# [Aim of the task]
Pictures in the listing do not belong in the copy, which should repeat exactly the lines from the one holding "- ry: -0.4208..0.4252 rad" through the last line.
┄┄┄┄┄┄┄┄┄┄
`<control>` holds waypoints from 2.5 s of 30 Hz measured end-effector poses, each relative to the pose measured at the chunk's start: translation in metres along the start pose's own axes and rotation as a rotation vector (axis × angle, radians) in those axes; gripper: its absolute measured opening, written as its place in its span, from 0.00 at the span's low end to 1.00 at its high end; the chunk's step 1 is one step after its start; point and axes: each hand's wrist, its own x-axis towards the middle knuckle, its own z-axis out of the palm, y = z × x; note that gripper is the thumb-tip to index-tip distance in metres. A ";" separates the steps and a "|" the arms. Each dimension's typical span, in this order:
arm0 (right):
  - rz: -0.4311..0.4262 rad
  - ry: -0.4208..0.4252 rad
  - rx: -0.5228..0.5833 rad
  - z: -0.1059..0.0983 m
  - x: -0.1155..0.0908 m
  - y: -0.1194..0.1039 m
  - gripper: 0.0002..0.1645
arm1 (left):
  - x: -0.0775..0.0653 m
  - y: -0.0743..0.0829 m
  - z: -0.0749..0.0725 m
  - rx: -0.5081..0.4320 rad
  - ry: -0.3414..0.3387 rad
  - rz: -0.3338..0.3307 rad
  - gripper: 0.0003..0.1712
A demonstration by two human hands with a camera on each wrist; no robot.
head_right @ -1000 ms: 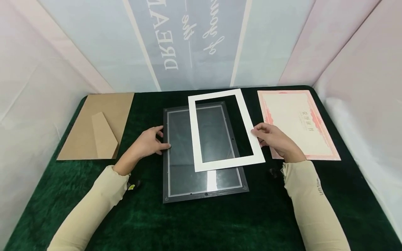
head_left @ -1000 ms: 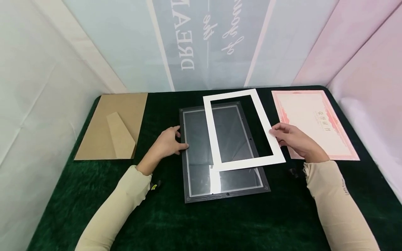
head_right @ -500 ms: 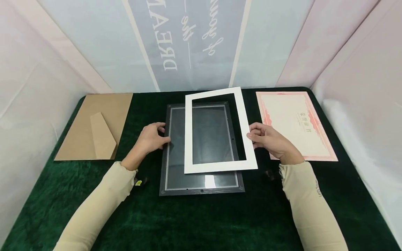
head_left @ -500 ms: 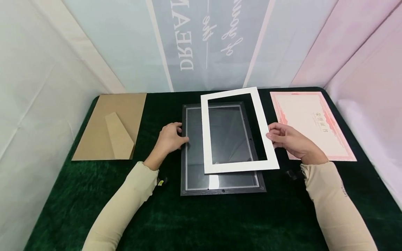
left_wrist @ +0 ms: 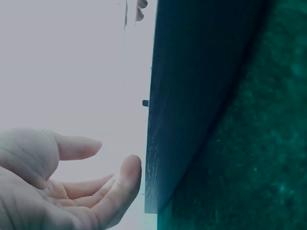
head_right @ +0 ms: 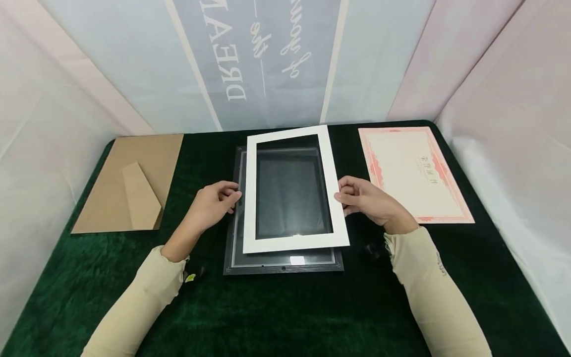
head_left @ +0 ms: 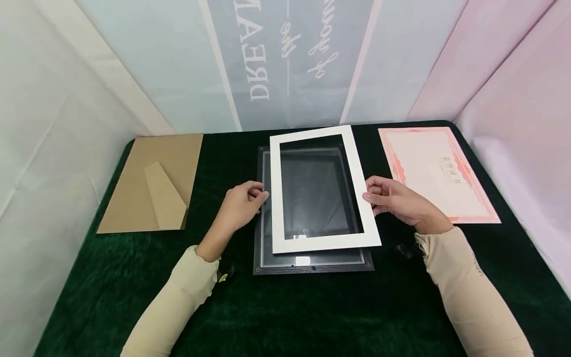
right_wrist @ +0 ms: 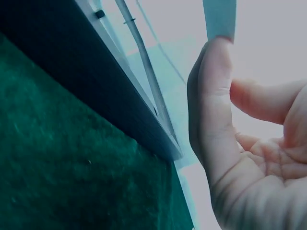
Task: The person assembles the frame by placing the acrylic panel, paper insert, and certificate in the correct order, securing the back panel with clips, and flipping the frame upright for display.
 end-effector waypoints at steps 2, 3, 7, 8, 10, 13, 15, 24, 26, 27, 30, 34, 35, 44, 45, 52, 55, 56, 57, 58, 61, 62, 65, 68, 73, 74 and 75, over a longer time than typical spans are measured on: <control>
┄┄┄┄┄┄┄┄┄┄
# [Answer for this exercise]
  - ry: -0.4208..0.4252 rad
  - rx: -0.5228..0.5833 rad
  - z: -0.1059..0.0983 m
  - x: -0.1155..0.0908 m
  - y: -0.1194..0.1039 m
  - gripper: 0.0002..0.1645
arm1 (left):
  - x: -0.0775..0.0653 m
  - y: -0.0743..0.0829 m
  - z: -0.0749..0.0725 m
  - rx: -0.5081..0.4320 rad
  - ry: -0.3414..0.3387 rad
  - rz: -0.3338..0.3307 rad
  - gripper: 0.0003..0.1712
A demonstration by two human hands with a camera on each wrist; no robot.
head_right @ -1000 ms: 
head_left @ -1000 ms: 
head_right @ -500 ms: 
head_left @ -500 ms: 
left_wrist @ +0 ms: 
head_right @ +0 ms: 
head_left @ +0 ms: 
right_wrist @ +0 ms: 
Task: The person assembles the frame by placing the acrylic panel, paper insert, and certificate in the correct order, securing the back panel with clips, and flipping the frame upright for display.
 end-effector waypoints at steps 2, 3, 7, 8, 10, 13, 15, 24, 26, 27, 30, 34, 35, 44, 45, 52, 55, 56, 57, 58, 61, 62, 65, 68, 73, 74 and 75, over a longer time than typical spans are measured on: <control>

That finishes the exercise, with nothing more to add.